## Activity
Down to the final line, return the records unchanged.

## Dataset content
==========

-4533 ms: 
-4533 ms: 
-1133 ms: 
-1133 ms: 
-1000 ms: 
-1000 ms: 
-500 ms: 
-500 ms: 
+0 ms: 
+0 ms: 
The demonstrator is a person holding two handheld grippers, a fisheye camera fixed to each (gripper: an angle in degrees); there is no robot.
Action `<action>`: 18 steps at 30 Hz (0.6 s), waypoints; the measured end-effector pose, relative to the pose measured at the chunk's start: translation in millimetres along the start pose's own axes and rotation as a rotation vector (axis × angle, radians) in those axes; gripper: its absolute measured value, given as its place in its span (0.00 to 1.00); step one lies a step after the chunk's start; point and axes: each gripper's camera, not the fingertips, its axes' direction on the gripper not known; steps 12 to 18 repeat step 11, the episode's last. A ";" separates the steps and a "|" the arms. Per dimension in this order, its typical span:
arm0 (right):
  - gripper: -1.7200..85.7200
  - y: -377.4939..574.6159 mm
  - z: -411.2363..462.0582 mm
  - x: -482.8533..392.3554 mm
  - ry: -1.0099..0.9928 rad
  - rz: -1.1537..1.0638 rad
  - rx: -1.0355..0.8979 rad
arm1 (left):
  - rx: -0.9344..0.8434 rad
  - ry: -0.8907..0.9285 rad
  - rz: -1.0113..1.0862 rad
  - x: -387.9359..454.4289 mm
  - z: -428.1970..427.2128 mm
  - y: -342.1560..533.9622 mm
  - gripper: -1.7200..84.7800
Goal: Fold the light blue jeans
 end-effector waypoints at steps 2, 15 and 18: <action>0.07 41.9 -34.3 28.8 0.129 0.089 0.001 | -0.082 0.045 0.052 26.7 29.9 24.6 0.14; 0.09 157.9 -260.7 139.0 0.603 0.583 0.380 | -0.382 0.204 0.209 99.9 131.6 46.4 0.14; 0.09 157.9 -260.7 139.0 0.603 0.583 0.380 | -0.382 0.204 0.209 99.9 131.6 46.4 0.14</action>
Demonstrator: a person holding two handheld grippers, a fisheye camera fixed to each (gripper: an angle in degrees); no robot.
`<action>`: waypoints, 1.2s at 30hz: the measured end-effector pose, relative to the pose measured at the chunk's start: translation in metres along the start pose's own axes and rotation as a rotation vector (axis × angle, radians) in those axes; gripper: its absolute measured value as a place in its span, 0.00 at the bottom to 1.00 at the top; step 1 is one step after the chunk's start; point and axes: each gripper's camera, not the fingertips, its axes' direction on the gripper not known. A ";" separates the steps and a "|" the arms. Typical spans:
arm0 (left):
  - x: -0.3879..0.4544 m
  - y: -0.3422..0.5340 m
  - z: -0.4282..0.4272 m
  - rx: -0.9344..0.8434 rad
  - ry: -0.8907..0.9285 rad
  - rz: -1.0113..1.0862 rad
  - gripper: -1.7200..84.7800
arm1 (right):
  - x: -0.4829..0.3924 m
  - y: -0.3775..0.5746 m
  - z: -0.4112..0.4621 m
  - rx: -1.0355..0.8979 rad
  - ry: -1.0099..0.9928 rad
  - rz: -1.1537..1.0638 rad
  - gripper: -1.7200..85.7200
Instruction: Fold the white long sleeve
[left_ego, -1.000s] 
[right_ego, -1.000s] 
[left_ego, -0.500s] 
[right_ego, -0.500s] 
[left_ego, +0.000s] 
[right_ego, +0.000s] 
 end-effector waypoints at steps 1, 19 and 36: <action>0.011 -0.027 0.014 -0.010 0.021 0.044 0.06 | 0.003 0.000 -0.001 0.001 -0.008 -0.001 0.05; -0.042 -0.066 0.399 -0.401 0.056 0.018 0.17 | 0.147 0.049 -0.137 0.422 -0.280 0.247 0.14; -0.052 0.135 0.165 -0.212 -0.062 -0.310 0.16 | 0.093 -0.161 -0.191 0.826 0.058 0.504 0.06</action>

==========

## Result
-4533 ms: 
-4533 ms: 
-1133 ms: 
-1133 ms: 
-1000 ms: 
-1000 ms: 
-500 ms: 
-500 ms: 
+0 ms: 
+0 ms: 
The demonstrator is a person holding two handheld grippers, a fisheye camera fixed to each (gripper: an angle in degrees); there is no robot.
Action `<action>`: 18 steps at 30 Hz (0.6 s), waypoints; the measured end-effector pose, relative to the pose measured at the chunk's start: translation in millimetres along the start pose's own axes and rotation as a rotation vector (axis × angle, radians) in those axes; gripper: its absolute measured value, given as its place in its span (0.00 to 1.00); step one lies a step after the chunk's start; point and axes: each gripper's camera, not the fingertips, its axes' direction on the gripper not known; steps 12 to 18 repeat step 11, the episode's last. A ";" separates the steps and a "|" the arms. Per dimension in this order, its typical span:
arm0 (right):
  - gripper: -1.7200..85.7200
  - y: -377.4939..574.6159 mm
  - z: -411.2363..462.0582 mm
  - x: -482.8533..392.3554 mm
  - ry: -1.0099..0.9928 rad
  - rz: -1.1537..1.0638 rad
  - rx: -1.0355..0.8979 rad
arm1 (left):
  - rx: -0.9344..0.8434 rad
  - ry: -0.8907..0.9285 rad
  - rz: -1.0113..1.0862 rad
  - x: -387.9359..454.4289 mm
  - z: -428.1970..427.2128 mm
  - y: -342.1560..533.9622 mm
  - gripper: -1.7200..84.7800
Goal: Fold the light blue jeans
 end-effector waypoints at steps 2, 15 and 18: <action>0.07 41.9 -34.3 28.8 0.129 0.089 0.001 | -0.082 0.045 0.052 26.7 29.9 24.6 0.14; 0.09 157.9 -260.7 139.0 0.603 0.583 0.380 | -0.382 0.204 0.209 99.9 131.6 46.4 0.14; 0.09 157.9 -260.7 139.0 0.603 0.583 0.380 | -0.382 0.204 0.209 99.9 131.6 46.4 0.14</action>
Demonstrator: a person holding two handheld grippers, a fisheye camera fixed to each (gripper: an angle in degrees); no robot.
`<action>`: waypoints, 1.2s at 30hz: the measured end-effector pose, relative to the pose measured at the chunk's start: translation in metres along the start pose's own axes and rotation as a rotation vector (axis × angle, radians) in those axes; gripper: its absolute measured value as a place in its span, 0.00 at the bottom to 1.00 at the top; step 1 is one step after the chunk's start; point and axes: each gripper's camera, not the fingertips, its axes' direction on the gripper not known. A ";" separates the steps and a "|" the arms. Typical spans:
arm0 (left):
  - x: -0.3879..0.4544 m
  - y: -0.3422..0.5340 m
  - z: -0.4282..0.4272 m
  - rx: -0.9344..0.8434 rad
  - ry: -0.8907..0.9285 rad
  - rz: -1.0113..1.0862 rad
  - gripper: -1.7200..84.7800
arm1 (right):
  - x: -0.4829..0.3924 m
  - y: -0.3775..0.5746 m
  - z: -0.4112..0.4621 m
  - rx: -1.0355..0.8979 rad
  - ry: -1.0099..0.9928 rad
  - rz: -1.1537..1.0638 rad
  - gripper: -1.7200..85.7200
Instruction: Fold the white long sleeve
[left_ego, -1.000s] 
[right_ego, -1.000s] 
[left_ego, -0.500s] 
[right_ego, -0.500s] 
[left_ego, +0.000s] 
[right_ego, +0.000s] 
 end-effector waypoints at steps 1, 19 and 36: <action>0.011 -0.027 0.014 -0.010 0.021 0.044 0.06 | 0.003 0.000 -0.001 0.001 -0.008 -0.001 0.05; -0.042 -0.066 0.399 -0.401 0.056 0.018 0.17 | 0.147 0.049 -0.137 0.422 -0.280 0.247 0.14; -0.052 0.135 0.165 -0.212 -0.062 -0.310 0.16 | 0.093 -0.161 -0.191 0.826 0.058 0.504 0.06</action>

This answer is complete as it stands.